=== Section Start ===

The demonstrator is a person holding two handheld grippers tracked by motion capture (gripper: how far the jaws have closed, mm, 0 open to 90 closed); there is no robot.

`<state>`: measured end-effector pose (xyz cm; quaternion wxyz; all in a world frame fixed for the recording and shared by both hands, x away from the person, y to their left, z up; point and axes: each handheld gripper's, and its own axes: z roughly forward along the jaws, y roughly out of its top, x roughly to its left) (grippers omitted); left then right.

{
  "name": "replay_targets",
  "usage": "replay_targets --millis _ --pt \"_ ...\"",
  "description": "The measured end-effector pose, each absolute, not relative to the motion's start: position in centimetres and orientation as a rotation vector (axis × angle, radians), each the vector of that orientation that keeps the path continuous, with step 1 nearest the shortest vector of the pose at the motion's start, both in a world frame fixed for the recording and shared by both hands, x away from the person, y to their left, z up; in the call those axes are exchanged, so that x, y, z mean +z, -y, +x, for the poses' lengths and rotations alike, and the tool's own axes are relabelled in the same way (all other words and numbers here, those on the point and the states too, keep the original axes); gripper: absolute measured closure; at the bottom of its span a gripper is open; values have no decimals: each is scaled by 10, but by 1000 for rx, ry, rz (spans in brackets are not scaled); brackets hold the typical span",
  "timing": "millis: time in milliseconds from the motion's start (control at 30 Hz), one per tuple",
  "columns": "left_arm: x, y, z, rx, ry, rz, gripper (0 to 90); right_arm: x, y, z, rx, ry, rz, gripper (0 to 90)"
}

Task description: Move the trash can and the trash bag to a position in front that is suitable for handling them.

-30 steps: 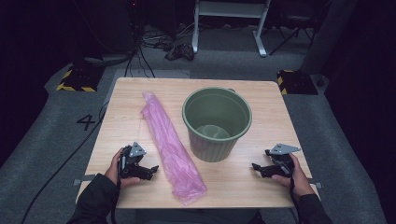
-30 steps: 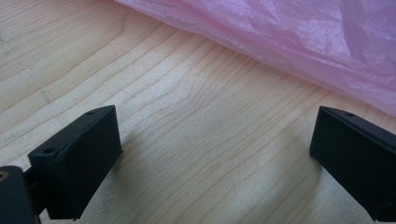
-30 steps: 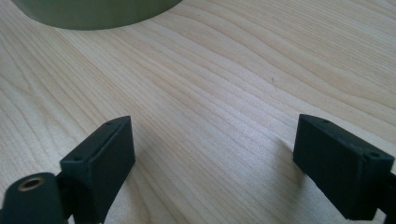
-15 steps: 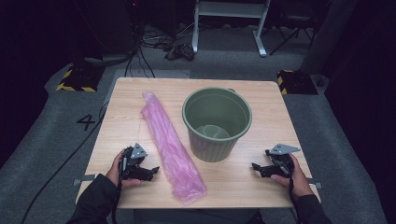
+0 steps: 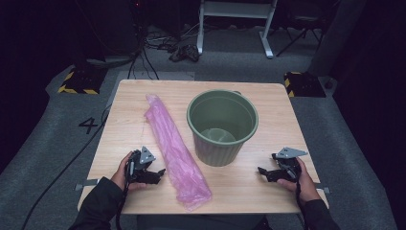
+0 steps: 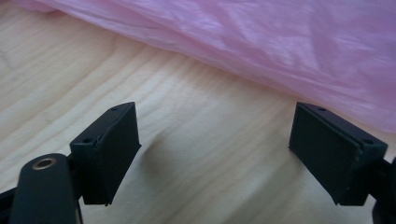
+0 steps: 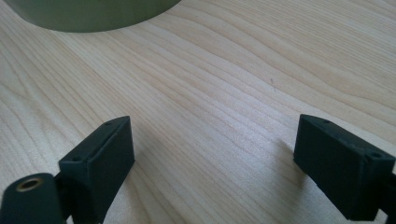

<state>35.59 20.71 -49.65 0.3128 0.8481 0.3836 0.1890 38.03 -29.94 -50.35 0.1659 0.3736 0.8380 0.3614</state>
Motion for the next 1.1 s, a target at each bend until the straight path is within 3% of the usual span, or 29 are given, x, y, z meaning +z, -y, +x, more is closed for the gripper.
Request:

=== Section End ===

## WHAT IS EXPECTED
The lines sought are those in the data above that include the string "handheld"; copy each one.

## TASK OUTPUT
The demonstrator is a person holding two handheld grippers tracked by motion capture (gripper: how far the jaws have closed, mm, 0 open to 90 closed); there is no robot.
`<state>`: measured end-effector pose (xyz cm; quaternion wxyz; all in a world frame fixed for the recording and shared by both hands, x away from the person, y to their left, z up; point and axes: each handheld gripper's, and its own axes: z roughly forward along the jaws, y roughly out of its top, x roughly to its left) (grippers omitted); left then right.

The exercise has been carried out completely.